= GOAL OF THE EXERCISE =
Write down the listing again exactly as it appears below, without its pictures.
------ DATA EXCERPT
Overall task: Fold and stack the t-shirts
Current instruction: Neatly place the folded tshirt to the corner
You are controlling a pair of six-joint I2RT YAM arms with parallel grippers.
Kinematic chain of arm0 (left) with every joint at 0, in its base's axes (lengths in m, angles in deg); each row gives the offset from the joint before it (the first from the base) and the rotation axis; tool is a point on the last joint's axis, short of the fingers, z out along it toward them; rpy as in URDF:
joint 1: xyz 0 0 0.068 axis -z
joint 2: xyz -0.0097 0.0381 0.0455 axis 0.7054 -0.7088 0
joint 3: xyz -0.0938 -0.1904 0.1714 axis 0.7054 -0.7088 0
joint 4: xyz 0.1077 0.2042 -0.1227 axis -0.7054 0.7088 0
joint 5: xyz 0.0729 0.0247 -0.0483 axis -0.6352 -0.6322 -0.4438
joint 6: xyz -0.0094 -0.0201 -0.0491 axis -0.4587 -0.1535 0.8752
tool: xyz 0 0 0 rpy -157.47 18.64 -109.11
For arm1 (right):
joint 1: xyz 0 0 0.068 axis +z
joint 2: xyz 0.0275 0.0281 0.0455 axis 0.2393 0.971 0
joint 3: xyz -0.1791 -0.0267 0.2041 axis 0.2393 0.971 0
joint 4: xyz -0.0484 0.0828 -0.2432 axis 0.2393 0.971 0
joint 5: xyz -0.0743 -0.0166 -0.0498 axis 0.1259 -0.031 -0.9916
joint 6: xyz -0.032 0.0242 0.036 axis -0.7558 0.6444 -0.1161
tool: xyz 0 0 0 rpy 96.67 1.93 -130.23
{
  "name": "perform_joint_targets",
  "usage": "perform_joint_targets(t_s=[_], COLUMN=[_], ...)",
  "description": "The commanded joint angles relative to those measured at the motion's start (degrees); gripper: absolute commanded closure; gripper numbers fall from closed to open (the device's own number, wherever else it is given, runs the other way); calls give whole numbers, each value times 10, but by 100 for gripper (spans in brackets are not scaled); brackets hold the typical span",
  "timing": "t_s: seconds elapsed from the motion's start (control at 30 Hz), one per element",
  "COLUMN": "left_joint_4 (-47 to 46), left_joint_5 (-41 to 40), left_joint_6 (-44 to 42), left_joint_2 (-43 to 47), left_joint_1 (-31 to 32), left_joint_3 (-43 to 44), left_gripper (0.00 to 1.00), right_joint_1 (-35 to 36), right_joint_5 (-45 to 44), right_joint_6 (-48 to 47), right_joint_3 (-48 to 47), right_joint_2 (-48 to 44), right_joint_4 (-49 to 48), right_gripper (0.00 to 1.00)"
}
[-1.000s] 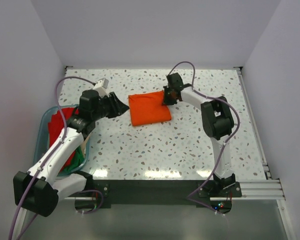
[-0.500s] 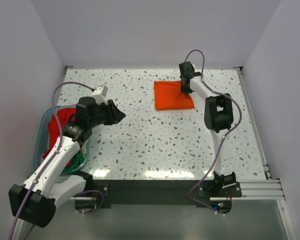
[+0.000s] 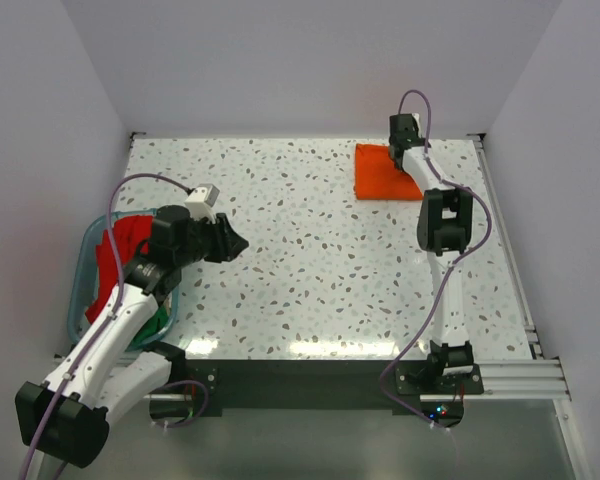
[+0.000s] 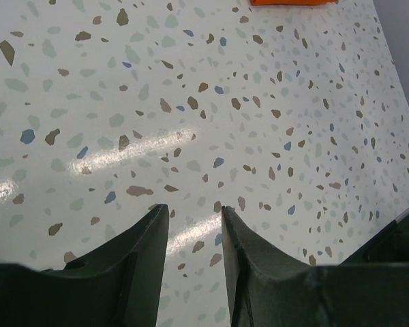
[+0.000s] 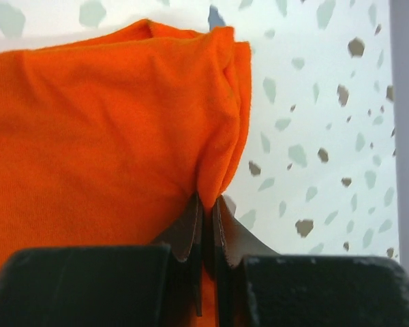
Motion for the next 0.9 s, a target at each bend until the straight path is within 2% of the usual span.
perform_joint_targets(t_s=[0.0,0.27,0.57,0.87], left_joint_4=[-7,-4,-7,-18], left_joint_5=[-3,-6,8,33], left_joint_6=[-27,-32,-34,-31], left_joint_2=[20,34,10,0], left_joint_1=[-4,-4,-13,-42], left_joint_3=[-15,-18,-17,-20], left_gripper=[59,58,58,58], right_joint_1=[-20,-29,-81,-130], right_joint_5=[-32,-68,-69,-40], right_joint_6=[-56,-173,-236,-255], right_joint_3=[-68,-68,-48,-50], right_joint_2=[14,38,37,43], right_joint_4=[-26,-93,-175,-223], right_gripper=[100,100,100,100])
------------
= SOLUTION TO THIS TASK =
Overall task: Fold and stack the t-shirts
Current instruction: Neatly place the folded tshirt to the corner
You are controlling a pair of six-joint I2RT YAM arms with parallel grippers.
Kinematic chain of arm0 (left) with every joint at 0, in its base's axes (lengths in m, angles in deg); each row gives the offset from the joint before it (the first from the base) and the rotation axis; tool is a point on the last joint's axis, short of the fingers, z out along it toward them; rpy as in URDF:
joint 1: xyz 0 0 0.068 axis -z
joint 2: xyz -0.0097 0.0381 0.0455 axis 0.7054 -0.7088 0
joint 3: xyz -0.0938 -0.1904 0.1714 axis 0.7054 -0.7088 0
joint 4: xyz 0.1077 0.2042 -0.1227 axis -0.7054 0.7088 0
joint 5: xyz 0.0729 0.0247 -0.0483 axis -0.6352 -0.6322 -0.4438
joint 6: xyz -0.0094 -0.0201 -0.0491 axis -0.4587 -0.1535 0.8752
tool: xyz 0 0 0 rpy -157.47 18.64 -109.11
For arm1 (right):
joint 1: xyz 0 0 0.068 axis +z
joint 2: xyz 0.0275 0.0281 0.0455 axis 0.2393 0.971 0
joint 3: xyz -0.1791 -0.0267 0.2041 axis 0.2393 0.971 0
joint 4: xyz -0.0484 0.0828 -0.2432 axis 0.2393 0.971 0
joint 5: xyz -0.0743 -0.0166 -0.0498 axis 0.1259 -0.031 -0.9916
joint 6: xyz -0.032 0.0242 0.036 axis -0.7558 0.6444 -0.1161
tool: xyz 0 0 0 rpy 96.67 1.93 -130.23
{
  "name": "perform_joint_targets",
  "usage": "perform_joint_targets(t_s=[_], COLUMN=[_], ...)",
  "description": "The commanded joint angles relative to those measured at the motion's start (degrees); gripper: absolute commanded closure; gripper numbers fall from closed to open (the device's own number, wherever else it is given, runs the other way); calls give whole numbers, each value times 10, but by 100 for gripper (spans in brackets are not scaled); brackets hold the typical span",
  "timing": "t_s: seconds elapsed from the motion's start (control at 30 Hz), one per element",
  "COLUMN": "left_joint_4 (-47 to 46), left_joint_5 (-41 to 40), left_joint_6 (-44 to 42), left_joint_2 (-43 to 47), left_joint_1 (-31 to 32), left_joint_3 (-43 to 44), left_gripper (0.00 to 1.00), right_joint_1 (-35 to 36), right_joint_5 (-45 to 44), right_joint_6 (-48 to 47), right_joint_3 (-48 to 47), right_joint_2 (-48 to 44), right_joint_4 (-49 to 48), right_gripper (0.00 to 1.00)"
}
[-1.000s] 
[-0.500s] 
[+0.000s] 
[+0.000s] 
[+0.000s] 
Motion for the next 0.9 s, a target at each bend until the straight path is within 2% of the usual span.
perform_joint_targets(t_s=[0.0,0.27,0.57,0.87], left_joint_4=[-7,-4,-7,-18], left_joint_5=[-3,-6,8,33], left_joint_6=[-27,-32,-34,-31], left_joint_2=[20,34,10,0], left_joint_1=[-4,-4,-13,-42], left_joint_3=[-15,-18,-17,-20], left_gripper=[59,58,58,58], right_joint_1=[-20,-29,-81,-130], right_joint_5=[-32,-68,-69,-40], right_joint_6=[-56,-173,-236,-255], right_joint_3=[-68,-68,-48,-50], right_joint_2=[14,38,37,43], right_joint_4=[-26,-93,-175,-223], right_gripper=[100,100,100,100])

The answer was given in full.